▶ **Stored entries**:
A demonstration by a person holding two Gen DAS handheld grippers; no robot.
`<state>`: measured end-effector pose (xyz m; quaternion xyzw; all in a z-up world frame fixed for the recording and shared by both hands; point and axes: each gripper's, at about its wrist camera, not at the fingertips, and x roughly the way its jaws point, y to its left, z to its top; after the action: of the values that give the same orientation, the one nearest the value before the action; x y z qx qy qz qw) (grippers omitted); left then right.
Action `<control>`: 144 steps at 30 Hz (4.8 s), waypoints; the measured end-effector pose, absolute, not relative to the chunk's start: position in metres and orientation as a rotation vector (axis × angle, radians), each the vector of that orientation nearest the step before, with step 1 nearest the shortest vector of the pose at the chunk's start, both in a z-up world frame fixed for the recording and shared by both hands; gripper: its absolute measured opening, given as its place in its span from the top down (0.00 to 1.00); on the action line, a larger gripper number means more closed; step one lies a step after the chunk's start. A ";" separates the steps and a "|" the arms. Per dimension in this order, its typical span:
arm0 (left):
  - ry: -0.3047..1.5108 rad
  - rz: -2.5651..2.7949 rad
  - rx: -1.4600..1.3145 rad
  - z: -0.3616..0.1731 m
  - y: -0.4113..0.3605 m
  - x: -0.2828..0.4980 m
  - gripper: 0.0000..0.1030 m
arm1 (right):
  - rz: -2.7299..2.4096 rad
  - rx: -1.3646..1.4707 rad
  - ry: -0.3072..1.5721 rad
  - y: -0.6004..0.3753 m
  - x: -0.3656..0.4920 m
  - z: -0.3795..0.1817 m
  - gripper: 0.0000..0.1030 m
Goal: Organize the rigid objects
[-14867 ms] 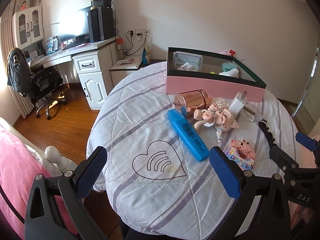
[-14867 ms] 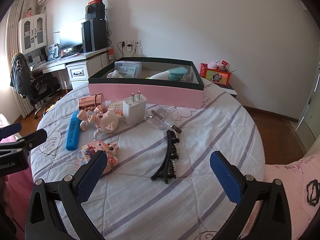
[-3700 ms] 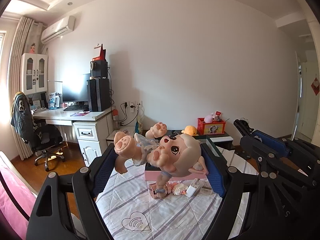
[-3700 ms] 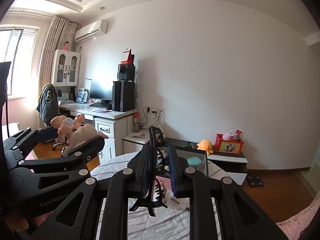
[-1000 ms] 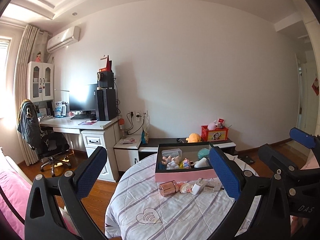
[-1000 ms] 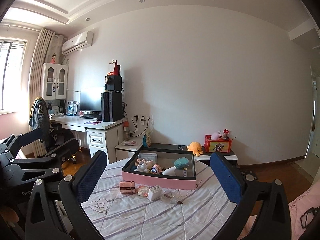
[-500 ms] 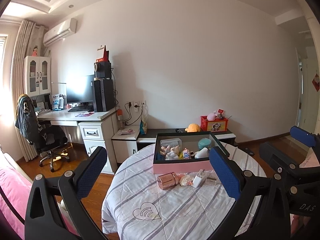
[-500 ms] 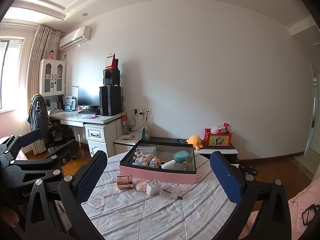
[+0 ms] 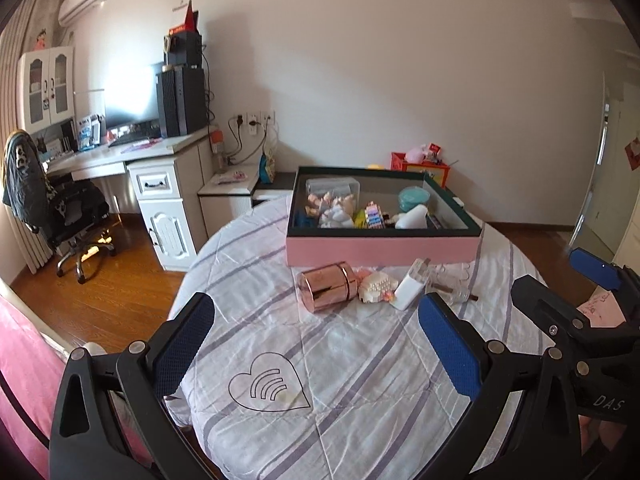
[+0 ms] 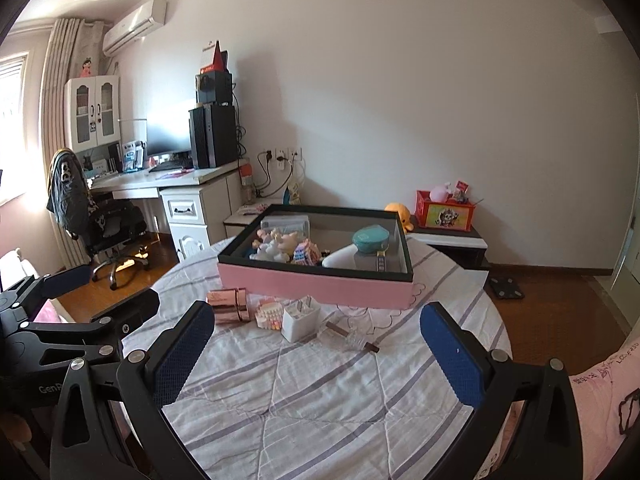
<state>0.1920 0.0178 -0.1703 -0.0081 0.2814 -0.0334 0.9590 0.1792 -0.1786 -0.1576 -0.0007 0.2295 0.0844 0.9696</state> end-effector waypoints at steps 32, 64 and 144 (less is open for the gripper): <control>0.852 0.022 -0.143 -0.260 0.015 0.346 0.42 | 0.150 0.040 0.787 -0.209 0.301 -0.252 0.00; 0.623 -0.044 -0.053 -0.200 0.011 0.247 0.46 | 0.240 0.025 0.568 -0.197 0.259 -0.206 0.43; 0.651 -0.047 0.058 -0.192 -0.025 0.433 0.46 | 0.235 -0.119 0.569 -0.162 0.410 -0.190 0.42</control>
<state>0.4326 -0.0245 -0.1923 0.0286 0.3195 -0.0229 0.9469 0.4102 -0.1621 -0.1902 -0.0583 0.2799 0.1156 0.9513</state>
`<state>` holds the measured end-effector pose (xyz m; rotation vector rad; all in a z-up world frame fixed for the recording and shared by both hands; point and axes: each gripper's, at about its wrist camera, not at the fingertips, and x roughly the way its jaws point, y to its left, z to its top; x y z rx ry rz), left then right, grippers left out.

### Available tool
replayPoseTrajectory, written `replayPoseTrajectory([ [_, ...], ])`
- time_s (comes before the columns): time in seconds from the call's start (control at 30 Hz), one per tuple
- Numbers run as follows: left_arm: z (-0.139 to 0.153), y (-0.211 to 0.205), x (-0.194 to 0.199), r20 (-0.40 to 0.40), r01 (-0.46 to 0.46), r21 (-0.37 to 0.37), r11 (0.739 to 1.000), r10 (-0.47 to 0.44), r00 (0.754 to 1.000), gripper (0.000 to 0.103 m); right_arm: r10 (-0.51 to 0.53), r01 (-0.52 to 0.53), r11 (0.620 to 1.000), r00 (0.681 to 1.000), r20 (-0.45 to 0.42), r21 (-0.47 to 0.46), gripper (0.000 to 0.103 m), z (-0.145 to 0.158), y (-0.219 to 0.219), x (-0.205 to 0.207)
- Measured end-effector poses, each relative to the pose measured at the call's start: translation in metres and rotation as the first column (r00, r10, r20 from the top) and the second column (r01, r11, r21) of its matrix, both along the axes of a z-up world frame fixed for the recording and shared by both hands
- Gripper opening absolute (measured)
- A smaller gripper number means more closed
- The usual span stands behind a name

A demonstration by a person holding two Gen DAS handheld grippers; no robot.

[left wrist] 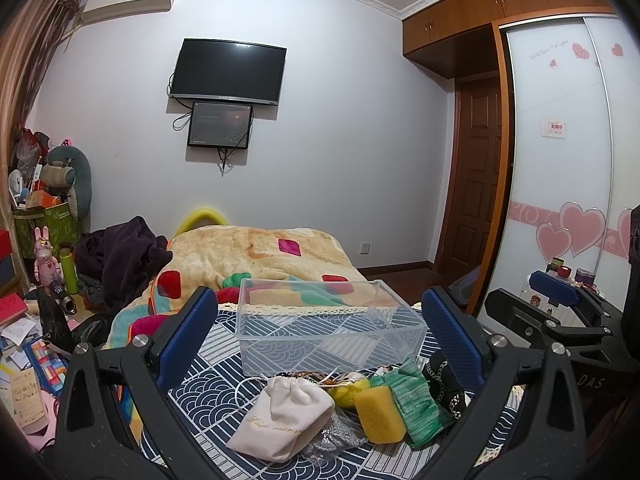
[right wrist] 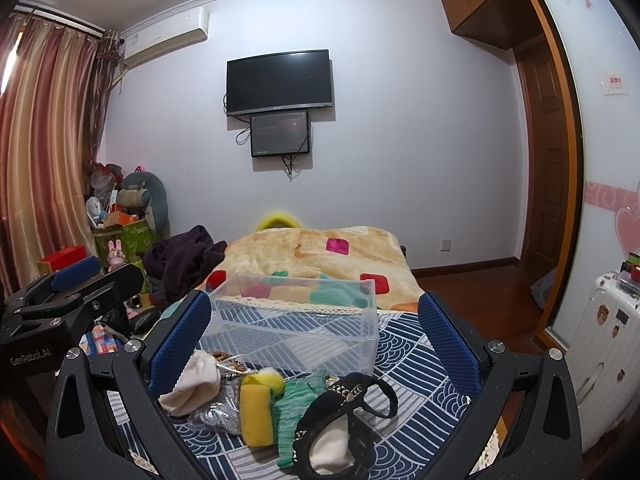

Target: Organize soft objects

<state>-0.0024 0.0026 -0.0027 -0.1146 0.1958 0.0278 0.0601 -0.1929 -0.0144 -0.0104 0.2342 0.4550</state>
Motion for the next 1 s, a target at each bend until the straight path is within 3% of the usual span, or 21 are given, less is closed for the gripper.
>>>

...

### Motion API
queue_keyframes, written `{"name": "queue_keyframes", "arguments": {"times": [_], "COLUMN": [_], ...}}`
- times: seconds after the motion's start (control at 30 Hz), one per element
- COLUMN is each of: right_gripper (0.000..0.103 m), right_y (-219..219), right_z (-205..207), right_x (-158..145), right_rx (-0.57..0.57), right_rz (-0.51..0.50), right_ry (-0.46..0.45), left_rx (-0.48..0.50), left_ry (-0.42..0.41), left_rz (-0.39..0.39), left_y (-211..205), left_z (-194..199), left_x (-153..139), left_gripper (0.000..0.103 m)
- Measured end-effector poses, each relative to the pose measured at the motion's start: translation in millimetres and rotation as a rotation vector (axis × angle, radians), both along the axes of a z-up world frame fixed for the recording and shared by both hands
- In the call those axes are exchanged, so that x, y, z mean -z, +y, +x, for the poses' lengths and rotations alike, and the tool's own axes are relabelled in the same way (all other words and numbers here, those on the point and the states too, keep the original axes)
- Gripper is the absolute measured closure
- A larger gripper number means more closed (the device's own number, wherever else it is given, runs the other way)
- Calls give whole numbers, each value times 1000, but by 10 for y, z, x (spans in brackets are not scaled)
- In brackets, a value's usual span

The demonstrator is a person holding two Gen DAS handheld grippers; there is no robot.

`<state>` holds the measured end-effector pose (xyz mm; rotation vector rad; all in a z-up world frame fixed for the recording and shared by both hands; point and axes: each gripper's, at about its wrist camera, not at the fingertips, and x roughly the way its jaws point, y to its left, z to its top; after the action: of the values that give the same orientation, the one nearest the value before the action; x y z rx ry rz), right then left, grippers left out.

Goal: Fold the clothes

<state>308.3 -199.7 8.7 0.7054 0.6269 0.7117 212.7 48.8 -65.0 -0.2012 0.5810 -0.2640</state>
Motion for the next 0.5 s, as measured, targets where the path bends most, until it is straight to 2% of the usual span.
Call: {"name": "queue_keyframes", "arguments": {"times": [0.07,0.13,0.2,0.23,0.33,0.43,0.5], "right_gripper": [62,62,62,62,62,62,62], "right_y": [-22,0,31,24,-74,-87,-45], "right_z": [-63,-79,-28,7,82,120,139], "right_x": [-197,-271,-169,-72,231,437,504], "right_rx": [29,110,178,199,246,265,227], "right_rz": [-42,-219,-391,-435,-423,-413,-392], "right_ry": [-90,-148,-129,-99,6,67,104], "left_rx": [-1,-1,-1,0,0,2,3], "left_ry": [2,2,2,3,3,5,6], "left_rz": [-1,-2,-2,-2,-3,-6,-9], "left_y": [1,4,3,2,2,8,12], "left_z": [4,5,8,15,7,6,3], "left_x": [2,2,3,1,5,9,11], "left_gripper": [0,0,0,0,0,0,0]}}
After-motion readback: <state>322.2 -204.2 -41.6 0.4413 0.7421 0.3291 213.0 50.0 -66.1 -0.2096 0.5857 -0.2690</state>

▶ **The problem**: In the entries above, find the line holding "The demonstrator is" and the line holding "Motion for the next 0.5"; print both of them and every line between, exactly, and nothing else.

▶ **Result of the exercise**:
The demonstrator is a person holding two Gen DAS handheld grippers; there is no robot.

`<state>` holds the measured end-effector pose (xyz mm; rotation vector rad; all in a z-up world frame fixed for the recording and shared by both hands; point and axes: each gripper's, at about its wrist camera, not at the fingertips, and x roughly the way its jaws point, y to its left, z to its top; after the action: of the values that give the same orientation, the one nearest the value before the action; x y z rx ry rz), right then left, grippers left out.

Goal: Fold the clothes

<state>308.3 -199.7 8.7 0.7054 0.6269 0.7117 212.7 48.8 -65.0 -0.2012 0.5810 -0.2640</state>
Motion for the next 0.5 s, as measured, targets where the path bends most, until it is straight to 2% of the usual span.

The submitted answer is complete.